Pupae of several insect species are known to generate air-borne sounds and/or substrate-borne vibrations, but the functions of the sounds/vibrations are not well understood. Here, we present the first evidence of vibratory communication between pupae and larvae of a group-living Japanese rhinoceros beetle Trypoxylus dichotoma which inhabits humus soil. The last-instar larvae of this beetle construct their own pupal cells to ensure normal pupation and eclosion. These cells are fragile and subject to damage from burrowing larvae because pupae and larvae co-inhabit the same patches of humus.

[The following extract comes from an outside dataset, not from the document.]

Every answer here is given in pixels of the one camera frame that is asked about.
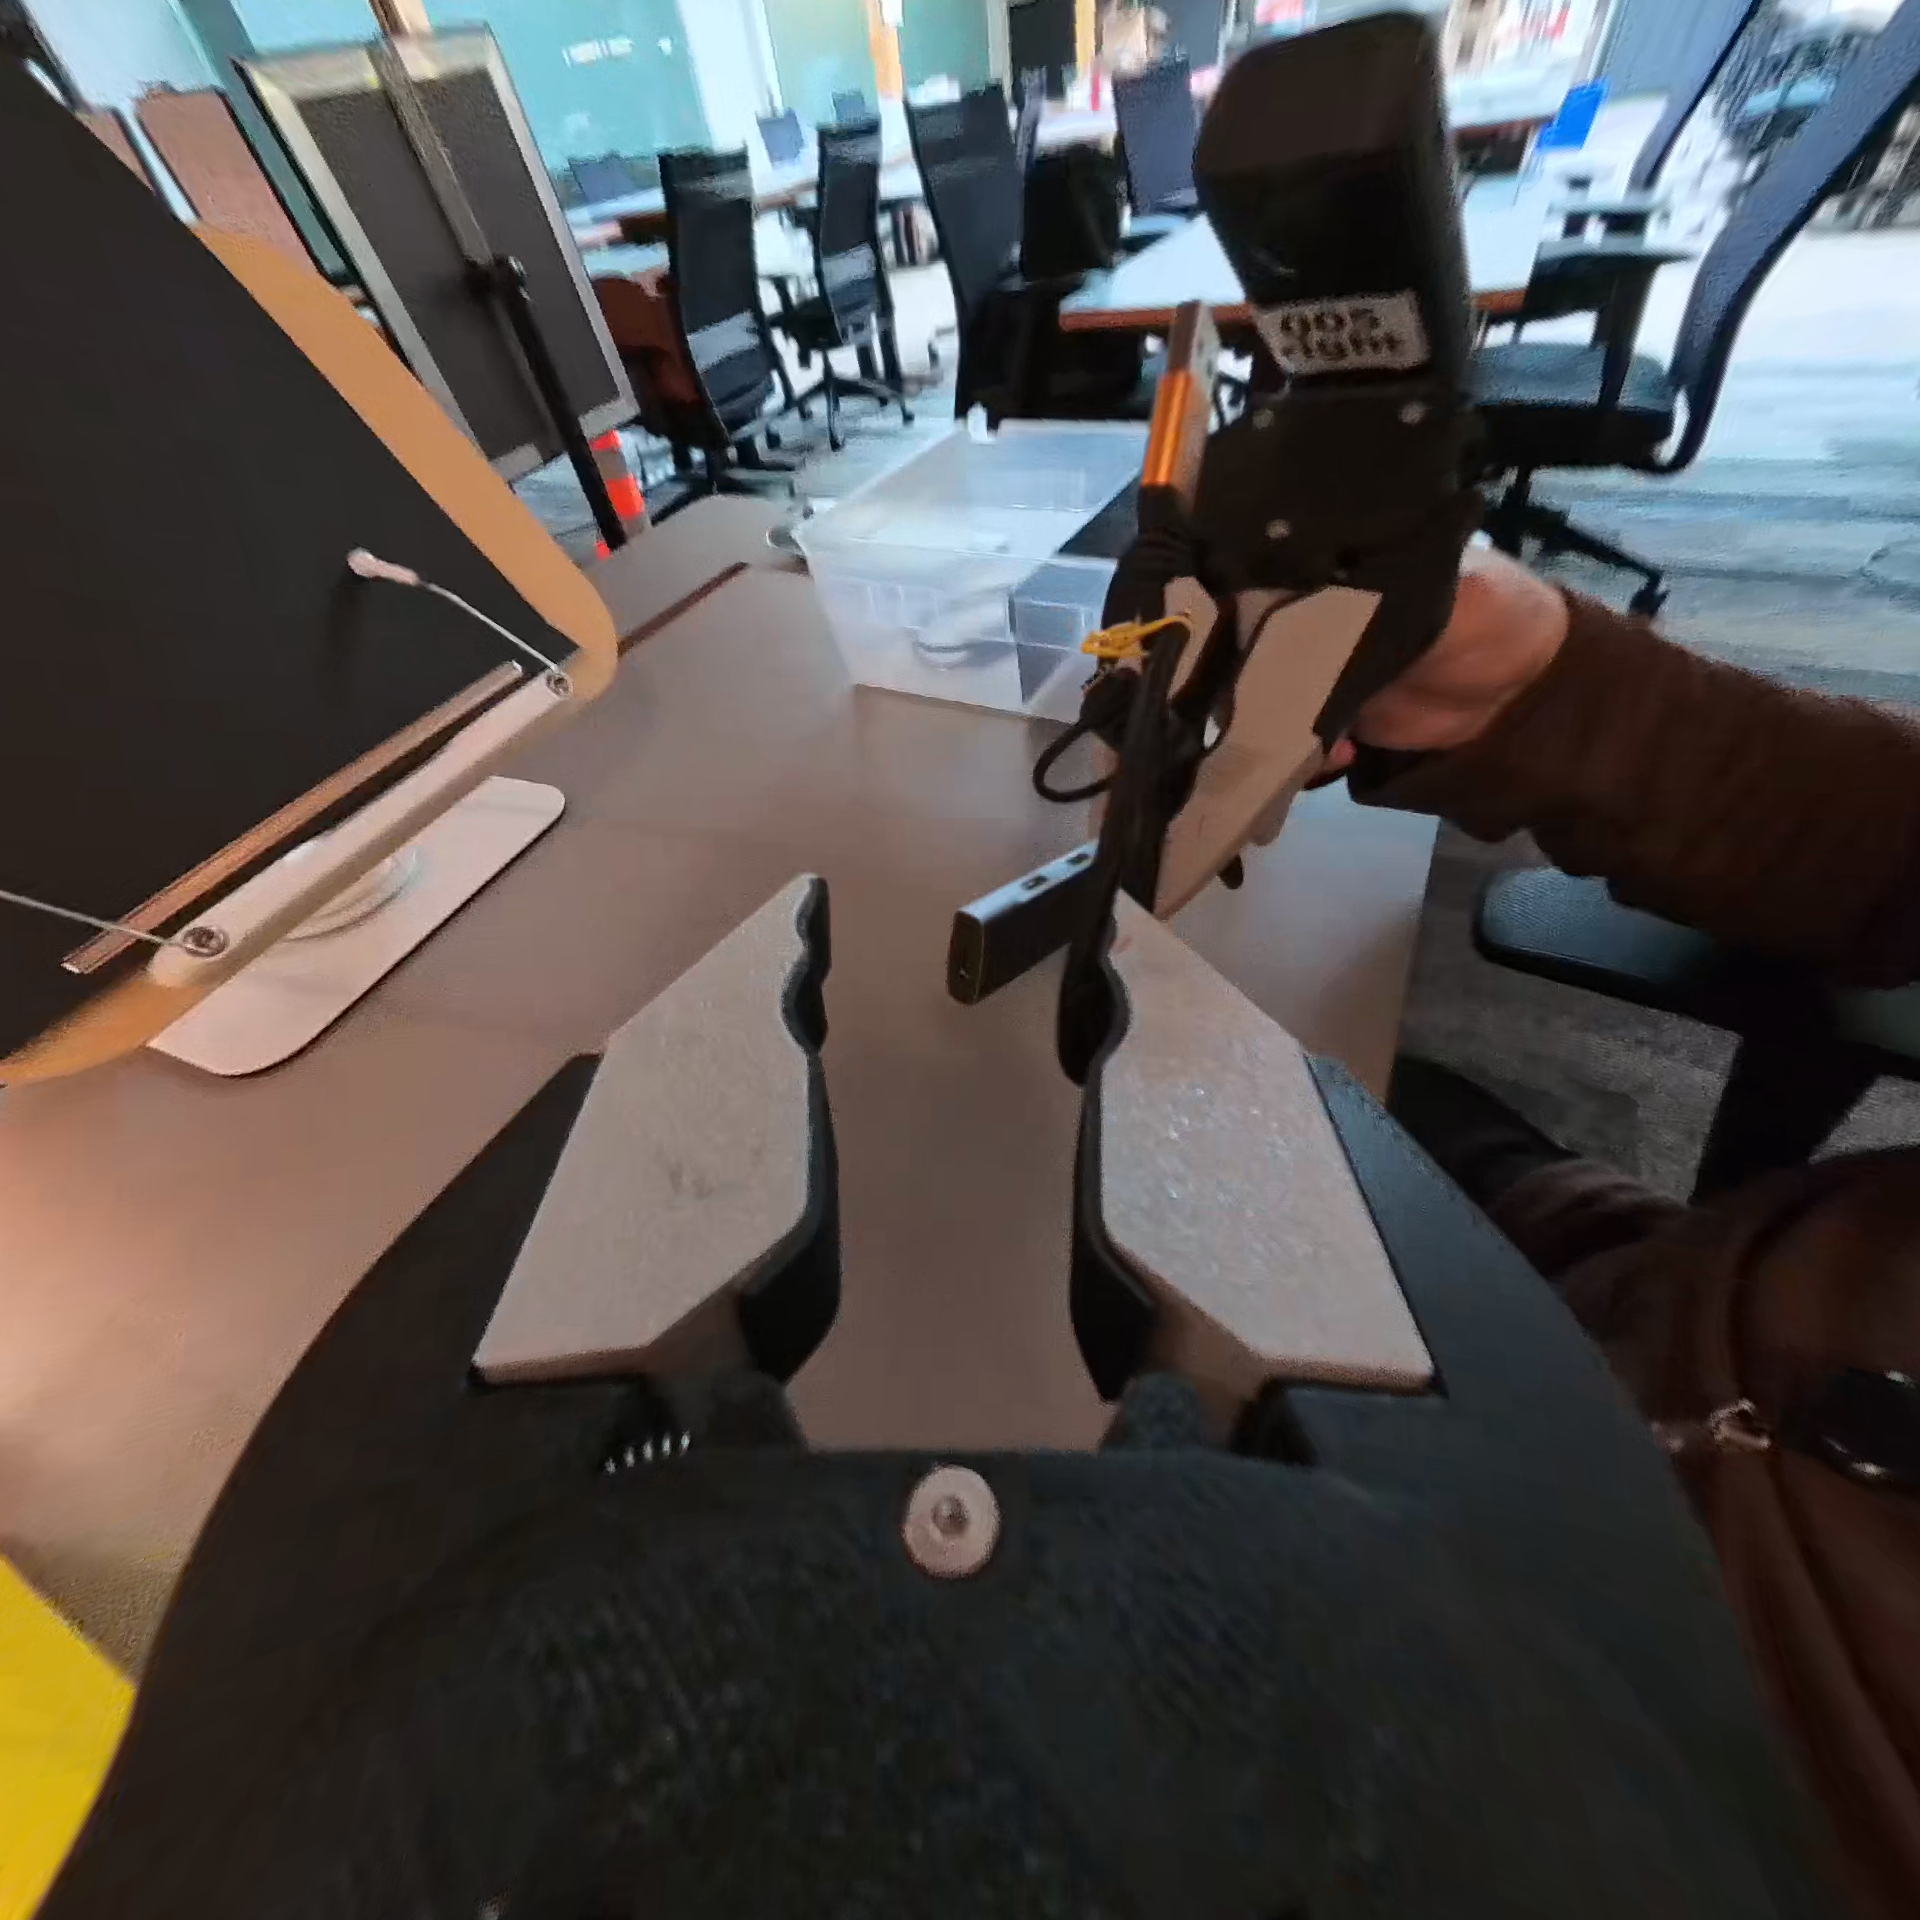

In laboratory experiments, we demonstrated that pupal cells harboring live pupae were less likely to be broken by larvae than those harboring dead pupae. It was also demonstrated that pupae produced vibrations in response to larvae approaching the pupal cells. High-speed video and vibration analyses showed that pupae emitted 3–7 pulses at 1.3-s intervals by beating their pronotum against the inner wall of the pupal cell. The pupal vibration was of low frequency with a maximum energy at≈100 Hz. The drumming behavior was more frequently observed in the presence of an approaching larva than in its absence. When pupal vibrations were played back near to vacant artificial pupal cells, these cells were rarely disturbed by the larvae. These results provide evidence that pupae generate vibrations to deter conspecific larvae, thereby preventing damage to the cells. This larval response to pupal vibrations may have evolved through preexisting anti-predator and/or sib-killing-avoidance behavior.